De aanvraag voor het bekomen van de machtiging wordt ingediend per brief of via elektronische weg bij de Federale Overheidsdienst Volksgezondheid, Veiligheid van de Voedselketen en Leefmilieu, Directoraat-generaal Dier, Plant en Voeding.
De aanvraag bevat alle nuttige gegevens en documenten waaruit moet blijken dat de aanvrager voldoet aan de voorwaarden zoals vastgesteld in bijlage II bij dit besluit. § 3. Het Directoraat-generaal Dier, Plant en Voeding voert binnen de zestig werkdagen na ontvangst van deze aanvraag, in zoverre ze volledig is, een administratief en/of technisch onderzoek uit en stuurt binnen de vijfenzeventig werkdagen na de aanvraag zijn advies naar de Ministers.
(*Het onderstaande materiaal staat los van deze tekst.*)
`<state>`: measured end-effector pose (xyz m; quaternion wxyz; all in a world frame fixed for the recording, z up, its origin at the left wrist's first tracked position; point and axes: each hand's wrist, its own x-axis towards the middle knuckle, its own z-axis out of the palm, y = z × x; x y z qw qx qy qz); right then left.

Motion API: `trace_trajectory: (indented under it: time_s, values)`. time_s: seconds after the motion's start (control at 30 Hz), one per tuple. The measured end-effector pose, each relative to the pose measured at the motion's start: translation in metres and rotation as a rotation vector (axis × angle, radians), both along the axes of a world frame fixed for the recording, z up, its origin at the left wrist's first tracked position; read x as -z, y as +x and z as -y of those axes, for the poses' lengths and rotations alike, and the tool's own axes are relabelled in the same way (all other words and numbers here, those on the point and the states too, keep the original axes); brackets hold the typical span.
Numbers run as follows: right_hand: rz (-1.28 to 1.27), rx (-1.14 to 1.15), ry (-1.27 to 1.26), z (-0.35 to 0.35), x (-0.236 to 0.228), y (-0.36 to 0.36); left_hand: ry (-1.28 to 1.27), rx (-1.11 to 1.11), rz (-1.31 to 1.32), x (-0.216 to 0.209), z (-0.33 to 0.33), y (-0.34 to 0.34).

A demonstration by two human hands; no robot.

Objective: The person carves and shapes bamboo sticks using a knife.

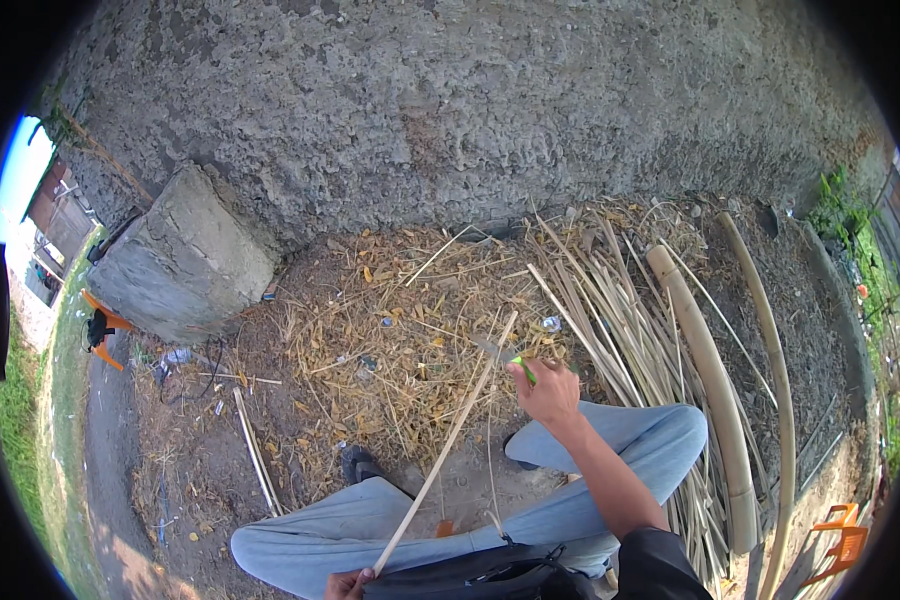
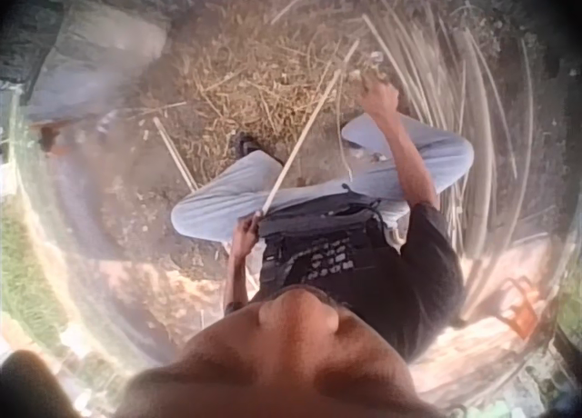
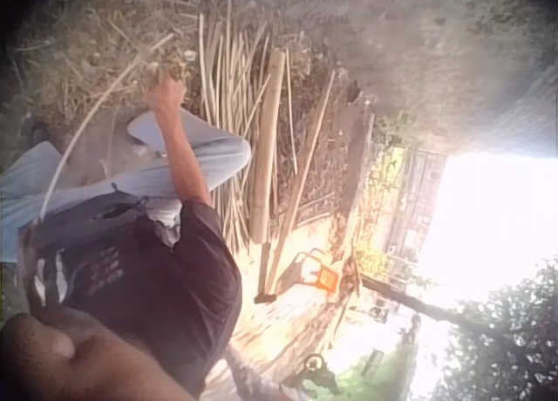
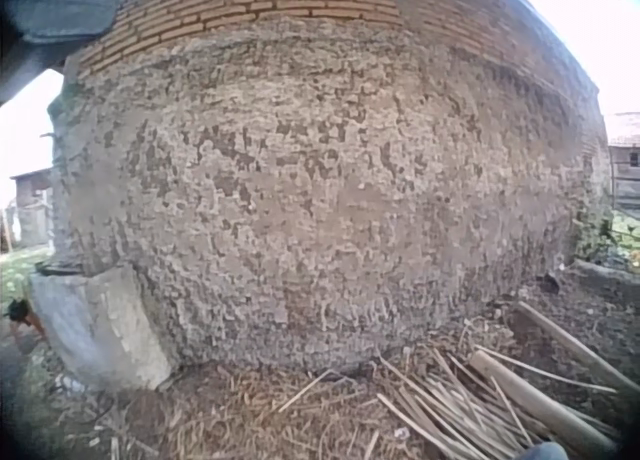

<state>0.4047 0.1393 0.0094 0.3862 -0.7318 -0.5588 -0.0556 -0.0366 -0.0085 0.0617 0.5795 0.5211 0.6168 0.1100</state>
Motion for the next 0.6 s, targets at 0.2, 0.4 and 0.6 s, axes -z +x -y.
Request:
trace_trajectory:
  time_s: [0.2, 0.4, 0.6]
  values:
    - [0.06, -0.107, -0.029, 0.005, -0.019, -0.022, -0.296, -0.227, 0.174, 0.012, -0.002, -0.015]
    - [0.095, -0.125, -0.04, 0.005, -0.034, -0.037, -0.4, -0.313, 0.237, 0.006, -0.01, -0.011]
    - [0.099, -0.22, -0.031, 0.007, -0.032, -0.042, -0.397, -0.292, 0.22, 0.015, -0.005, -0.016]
De Ministers betekenen de machtiging of de gemotiveerde weigering binnen de dertig werkdagen na ontvangst van dit advies. § 4. De machtiging wordt, voor zover de beheerder van het register van elektronische diergeneeskundige voorschriften voldoet aan de bepalingen van bijlage II, afgeleverd voor een verlengbare periode van maximum vijf jaar. § 5. De beheerder van het register van elektronische diergeneeskundige voorschriften deelt onmiddellijk per post, of via elektronische weg aan het Directoraat-generaal Dier, Plant en Voeding iedere wijziging van de overeenkomstig paragraaf 2 meegedeelde gegevens mee. Hij deelt tevens onverwijld de stopzetting van de activiteit mee met vermelding van de datum van stopzetting ervan. § 6. De Ministers kunnen te allen tijde de machtiging schorsen of aan bijzondere beperkingen onderwerpen wanneer niet aan de voorwaarden van paragraaf 1 en bijlage II wordt voldaan of wanneer onregelmatigheden worden vastgesteld.
Vanaf de datum van de schorsing van de machtiging mag de beheerder van het register de betreffende activiteit niet meer uitoefenen. Elk nieuw voorschrift dat wordt afgeleverd door tussenkomst van deze beheerder is ongeldig.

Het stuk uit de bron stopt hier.